THE CLOSURE OF A SET OF ATTRIBUTES (X+):Given a relation R and a set
of F of fds, the closure of a set X of attributes, given by X+ is the
set of all atttributes Y that are implied by X.

To compute of X+:

 - Initialize X+ = {X}
 - Repeat until X+  does not change:
        Find Y->Z such that Y is a subseteq of X+, then add Z to X+

Then, we have that X-> X+ is implied by F (or it is in F+)


F = {AB->CD, D->E, EF->G}
ABC->ABC

ABC+ = {A,B,C}
ABC+ = {A,B,C,D,E}

ABC->ABCDE is implied by F (or is in F+)
-------------------------------------

SUPERKEY: Given a relation R and a set of F of fds, X is a superkey if
X+ is the set of all attributes in R. 

-------------------------------------

KEY: A Key is a minimal set of attributes X that imply all the attributes in R.

Every key is a superkey by definition.


Key: A set of attributes X such that no two tuples can have same values for X.

R(A,B,C,D,E) F={AB->CDE}  Key: AB

a1 b1 c1 d1 e1
a1 b2 c1 d1 e1


AB->CDE
AB ->AB
AB->ABCDE
AB+ = {A,B,C,D,E}
-------------------------------------

PRIME ATTRIBUTE: If an attribute is in a key (any key), it is called a
prime attribute.

-------------------------------------

BOYCE CODD NORMAL FORM (BCNF): Given a relation R and a set of F of
fds.

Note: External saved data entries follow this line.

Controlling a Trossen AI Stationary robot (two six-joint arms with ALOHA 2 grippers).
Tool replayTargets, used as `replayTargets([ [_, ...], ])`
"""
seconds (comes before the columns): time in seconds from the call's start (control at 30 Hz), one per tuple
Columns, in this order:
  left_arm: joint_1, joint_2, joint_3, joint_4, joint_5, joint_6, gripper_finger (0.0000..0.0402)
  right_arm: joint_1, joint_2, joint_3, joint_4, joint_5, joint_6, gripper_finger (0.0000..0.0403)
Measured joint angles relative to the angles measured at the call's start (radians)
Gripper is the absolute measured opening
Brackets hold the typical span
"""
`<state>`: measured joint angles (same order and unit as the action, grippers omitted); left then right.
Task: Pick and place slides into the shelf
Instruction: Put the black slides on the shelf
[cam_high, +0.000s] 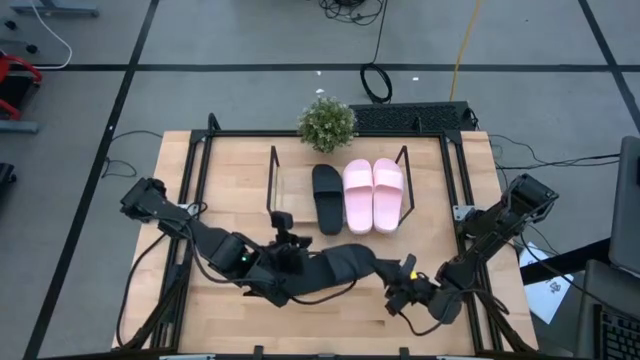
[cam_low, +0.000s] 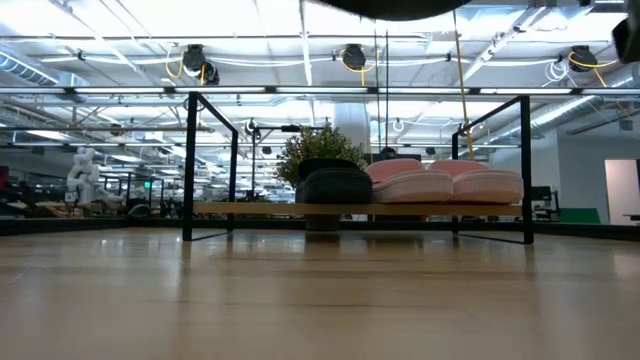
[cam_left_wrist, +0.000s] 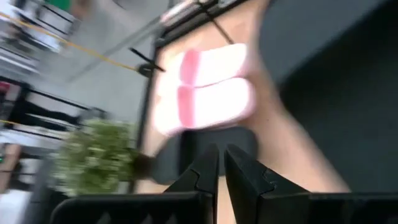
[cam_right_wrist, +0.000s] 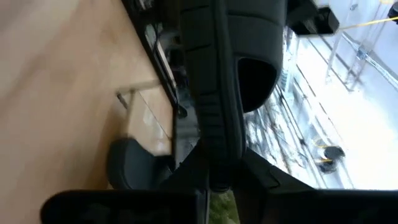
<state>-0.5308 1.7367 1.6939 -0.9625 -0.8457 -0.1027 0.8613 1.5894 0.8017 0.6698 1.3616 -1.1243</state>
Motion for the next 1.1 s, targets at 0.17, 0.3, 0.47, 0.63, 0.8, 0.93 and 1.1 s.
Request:
replayTargets([
  [0.17,0.000,-0.002,0.000,0.003,-0.085,0.050,0.0031,0.032,0.000,0.001,0.008,0.023,0.049,0.0028],
  [0.3,0.004,-0.002,0.000,0.002,-0.100,0.083,0.0031,0.046,0.000,0.001,0.007,0.054,0.068,0.0028],
  [0.47,0.022,-0.004,0.000,0.010,-0.106,-0.044,0.0031,0.065,0.000,0.001,0.000,0.055,0.141,0.0028],
  [0.63,0.039,-0.011,0.000,0.116,-0.102,-0.296,0.0031,0.084,0.000,0.001,0.000,0.057,0.164,0.0028],
  [0.8,0.039,-0.024,0.000,0.300,-0.095,-0.534,0.0031,0.090,0.000,0.001,0.000,0.084,0.164,0.0028],
  [0.93,0.044,-0.102,0.000,0.505,-0.052,-0.473,0.0031,0.090,0.000,0.001,-0.001,0.080,0.170,0.0028],
  [1.1,0.048,-0.211,0.000,0.824,-0.032,-0.198,0.0031,0.090,0.000,0.001,0.000,0.079,0.170,0.0028],
])
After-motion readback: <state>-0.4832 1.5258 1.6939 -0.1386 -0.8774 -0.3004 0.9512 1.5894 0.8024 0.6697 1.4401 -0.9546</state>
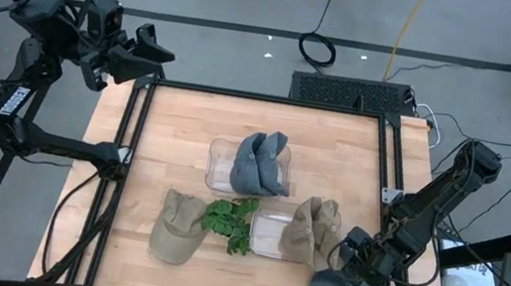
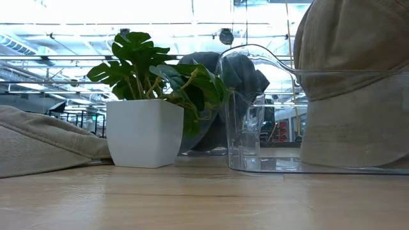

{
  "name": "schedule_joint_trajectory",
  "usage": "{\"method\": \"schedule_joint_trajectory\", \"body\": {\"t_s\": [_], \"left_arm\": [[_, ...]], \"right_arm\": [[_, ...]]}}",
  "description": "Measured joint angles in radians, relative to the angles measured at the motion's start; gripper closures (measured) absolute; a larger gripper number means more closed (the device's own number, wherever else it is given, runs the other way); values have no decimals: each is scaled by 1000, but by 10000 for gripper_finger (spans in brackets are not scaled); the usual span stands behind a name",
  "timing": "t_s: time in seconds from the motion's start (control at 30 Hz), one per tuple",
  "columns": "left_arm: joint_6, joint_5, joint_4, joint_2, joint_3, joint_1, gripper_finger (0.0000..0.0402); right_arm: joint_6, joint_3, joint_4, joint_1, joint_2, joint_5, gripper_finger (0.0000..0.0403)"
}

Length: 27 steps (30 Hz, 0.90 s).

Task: Pick & Place hat
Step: Put the gray cap into the top transparent bin

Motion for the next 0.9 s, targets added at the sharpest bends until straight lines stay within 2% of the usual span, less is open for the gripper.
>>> {"method": "schedule_joint_trajectory", "body": {"t_s": [0.23,0.53,0.77,0.9], "left_arm": [[-1,0,0,0,0,0,192],[-2,2,-1,0,0,0,192],[-2,2,-1,0,0,0,192],[-2,2,-1,0,0,0,192]], "right_arm": [[0,0,1,22,0,-10,397],[12,0,1,50,0,-14,402],[-33,0,66,52,-51,-184,402],[-46,0,117,52,-124,-194,402]]}}
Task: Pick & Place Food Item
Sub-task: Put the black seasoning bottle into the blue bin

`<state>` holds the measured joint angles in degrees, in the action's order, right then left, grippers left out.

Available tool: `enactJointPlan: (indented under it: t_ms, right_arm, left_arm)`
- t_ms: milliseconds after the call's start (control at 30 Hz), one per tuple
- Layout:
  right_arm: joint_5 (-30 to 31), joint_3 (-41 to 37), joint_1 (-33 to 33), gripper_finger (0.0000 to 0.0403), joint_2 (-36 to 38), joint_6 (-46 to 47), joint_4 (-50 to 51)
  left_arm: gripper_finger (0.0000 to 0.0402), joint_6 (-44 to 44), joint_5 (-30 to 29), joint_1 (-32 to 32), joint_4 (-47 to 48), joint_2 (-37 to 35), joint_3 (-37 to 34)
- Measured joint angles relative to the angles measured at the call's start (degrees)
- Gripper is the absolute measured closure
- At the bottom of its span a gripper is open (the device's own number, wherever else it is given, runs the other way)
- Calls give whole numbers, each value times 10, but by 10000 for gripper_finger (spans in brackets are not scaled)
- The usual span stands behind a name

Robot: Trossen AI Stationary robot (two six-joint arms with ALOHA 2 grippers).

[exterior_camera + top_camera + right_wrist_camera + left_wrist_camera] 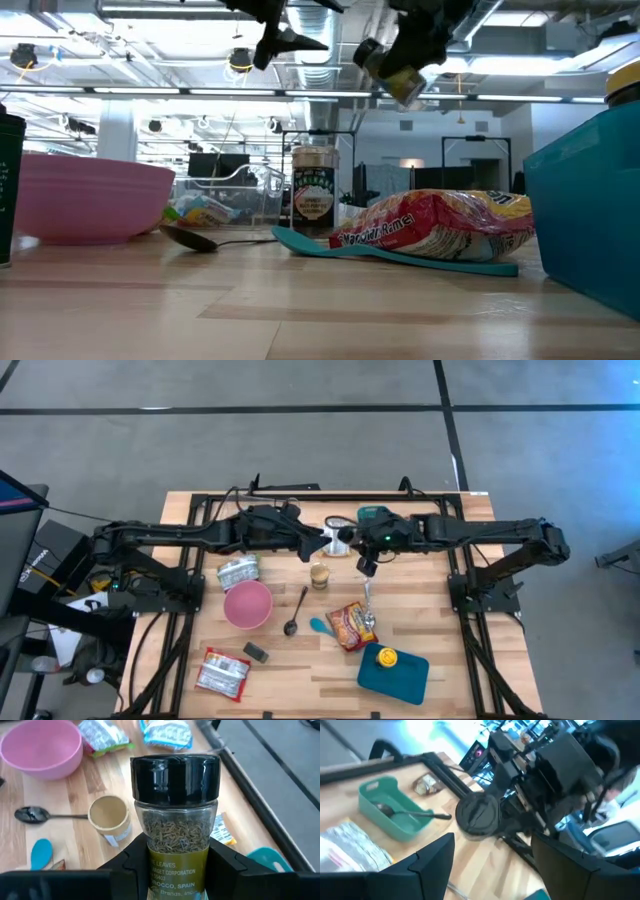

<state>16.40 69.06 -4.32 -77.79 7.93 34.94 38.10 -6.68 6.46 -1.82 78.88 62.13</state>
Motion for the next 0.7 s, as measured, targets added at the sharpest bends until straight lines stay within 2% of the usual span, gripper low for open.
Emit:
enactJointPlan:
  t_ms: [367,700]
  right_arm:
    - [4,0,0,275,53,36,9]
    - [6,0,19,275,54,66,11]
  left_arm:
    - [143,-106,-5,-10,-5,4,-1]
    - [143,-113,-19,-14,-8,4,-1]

R is in BCNF iff and only one of the following is true for every
functional dependency X->Y in F:

a) either X->Y is trivial  (Y is a subseteq of X),
b) or X is a superkey of R.

------------------------------------

THIRD NORMAL FORM (3NF): Given a relation R and a set of F of fds.  R
is in 3NF iff and only one of the following is true for every
functional dependency X->Y in F:

a) either X->Y is trivial  (Y is a subseteq of X),
b) or X is a superkey of R,
c) all of Y are prime attributes.


R5(A,B,C,D)  F = {AB->CD, BC->B, D->A}

Key: AB, BD

In 3NF? Yes.

AB->CD  , AB is a superkey (condition b), OK  
BC->B   , trivial (condition a), ok
D->A    , D is not a superkey, but A is a prime attribute (condition c). OK.
------------------------------------------

F1 = {AB->CD, BC->B, D->A}

F2 = {AB->CD, D->A}

-------------------------------------

Two fd sets F1 and F2 are equivalent (F1 ≡ F2) have the same
meaning), iff F1+ = F2+.

To check if F1 ≡ F2 you can check:

a) everything in F1 is implied by F2, and
b) everything in F2 is implied by F1.

F1 = {AB->CD, D->A}
F2 = {AB->BCD, D->A, BD->C}

a) everything in F1 is implied by F2, and
True!

b) everything in F2 is implied by F1.

AB->BCD , using F1: AB+={A,B,C,D}, so it is implied by F1.
D->A,  in F1 so it is implied by F1.
BD->C, using F1, BD+={B,D,A,C} since C is in the closure, this is implied by F1.

Hence: F1 ≡ F2.

--------------

MINIMAL COVER: A set F of fds is a minimal cover if nothing can be
removed from it without changing F+.

---------------

BASIS: A set F is in a basis form if every fd has a single attribute
on the right hand side.

-----------------
Algorithm to compute the minimal basis:
--------------------------------------

Given F:

Step 1) Convert it to basis form

Step 2) Remove all trivial functional dependencies

Step 3) Given F, remove X->Y from F to get F'. If X+ is the same in F
and F', then I can remove X->Y from F.

Step 4) Given F, we can replace XZ->Y in F with X->Y to get F'. If X+
is the same in F and F', then we can change XZ->Y to X->Y.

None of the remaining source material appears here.